In the introduction I wrote that you don't clean the semiconductor but a peace of coated glass. Now it's time to learn a few things about coatings.

Why is a filter coated? Light coming from a medium of low refraction index (air, n=1.0) gets partly reflected when entering a medium of higher refraction index (glass, n=1.5). About 4% get reflected and additional 4% get reflected when the light leaves the glass again. So you lose 8% of the light due to reflection by passing a slice of uncoated glass.

If you apply a thin layer of a material with a different refraction index on the glass surface, the light rays get reflected on two different surfaces. With a light path difference of λ/4 destructive interference takes place and no light gets reflected. This condition is only valid for one wavelength and shorter and longer wavelengths get partly reflected again. With a complicated multilayer coating (MC) which consists of 6, 8 or even more layers the condition of destructive interference can be broadened to cover a whole wavelength region. These MCs can reduce reflection to less than 0.5% for a region of 400 to 700nm. Outside this region, reflectivity increases rapidly and can be higher than the "natural" 4%. One can take advantage of this possibility during the calculation of the optimal coating. A coating which is highly reflective above 700nm is a dichroic or hot mirror. So the necessary coating on the sensor filter has double functionality. It lowers reflectivity in the visible spectrum and reflects the non-visible infrared light.

sensor Canon 5D

These calculations are valid for light hitting the surface perpendicularly. For light under larger angles the layers get virtually thinner and the wavelength range is shifted. This is the reason why the sensor filter surface reflects red light under angles larger than 45°. The reflective filtering edge shifts from 750nm (infrared) at 0° to 650nm (deep red) at 45°. In a DSLR the maximum angle that occurs is about 30° so this shift is irrelevant for taking daylight pictures.

infrared hot spot

However, things change when you try to take infrared pictures with an IR pass filter. With some lenses you will see the famous hot spot in the image center. IR light hitting the dichroic filter at small angles can pass the blocking filter. Further away from the image center the IR light hits the filter at larger angles and gets blocked. Depending on the optical construction of the lens, the chosen aperture, and the filtering edge of the dichroic filter, some combinations will show this hot spot and some will not.

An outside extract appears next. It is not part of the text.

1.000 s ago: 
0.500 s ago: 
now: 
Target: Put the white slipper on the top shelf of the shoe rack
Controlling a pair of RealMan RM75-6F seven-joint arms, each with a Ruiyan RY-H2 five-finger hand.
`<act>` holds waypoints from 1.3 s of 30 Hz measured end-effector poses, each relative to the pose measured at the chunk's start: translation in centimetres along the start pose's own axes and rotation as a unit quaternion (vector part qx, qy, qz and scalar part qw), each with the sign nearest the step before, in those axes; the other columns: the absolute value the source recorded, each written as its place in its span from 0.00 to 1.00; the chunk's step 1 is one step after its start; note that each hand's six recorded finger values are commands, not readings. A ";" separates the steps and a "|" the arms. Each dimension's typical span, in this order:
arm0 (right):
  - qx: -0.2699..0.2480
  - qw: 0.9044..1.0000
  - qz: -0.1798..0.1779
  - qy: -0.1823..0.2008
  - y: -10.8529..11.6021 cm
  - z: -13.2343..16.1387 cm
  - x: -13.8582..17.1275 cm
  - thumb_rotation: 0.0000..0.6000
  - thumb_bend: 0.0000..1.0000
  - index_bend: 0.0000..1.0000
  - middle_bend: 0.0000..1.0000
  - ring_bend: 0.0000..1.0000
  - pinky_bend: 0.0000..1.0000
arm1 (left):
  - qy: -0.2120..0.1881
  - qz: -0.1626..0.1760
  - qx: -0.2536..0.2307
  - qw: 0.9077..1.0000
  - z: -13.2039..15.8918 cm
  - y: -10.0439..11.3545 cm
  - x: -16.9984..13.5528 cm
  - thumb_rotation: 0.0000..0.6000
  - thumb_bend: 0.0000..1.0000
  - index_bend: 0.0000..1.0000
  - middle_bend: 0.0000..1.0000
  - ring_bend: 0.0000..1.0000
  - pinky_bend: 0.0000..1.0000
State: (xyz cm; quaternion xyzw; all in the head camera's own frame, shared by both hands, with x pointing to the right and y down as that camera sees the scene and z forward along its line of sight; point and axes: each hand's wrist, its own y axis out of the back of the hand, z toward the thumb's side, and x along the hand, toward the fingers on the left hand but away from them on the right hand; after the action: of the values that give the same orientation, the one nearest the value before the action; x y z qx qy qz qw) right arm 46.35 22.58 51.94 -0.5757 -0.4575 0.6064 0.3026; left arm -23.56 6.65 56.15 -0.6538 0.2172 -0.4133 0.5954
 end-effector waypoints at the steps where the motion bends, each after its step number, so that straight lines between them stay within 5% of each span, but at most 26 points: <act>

In most cases the last layer of the coating is silicon dioxide or another hard, non conductive material. Charge on the filter surface cannot be transported to the edges, so the filter can get electrostaticly charged. Newer sensor filters have an additional indium tin oxide (ITO) coating on top of the hot mirror. It is only 10 to 20nm thick and optically nearly transparent. Its only job is to produce a conductible surface.

How does this influence the cleaning ability? All coatings have to meet standardized specifications and they are written down in Military Specification MIL-C-675C, MIL-C-48497A and MIL-F-48616 or if you prefer the European standards ISO 9211. It's conspicuous that all coatings are quite durable to chemicals and adhesion but vulnerable to abrasion. This is the reason why delicate laser optics are cleaned with polymers (comparable to Sensor-Film) and not with cotton swabs.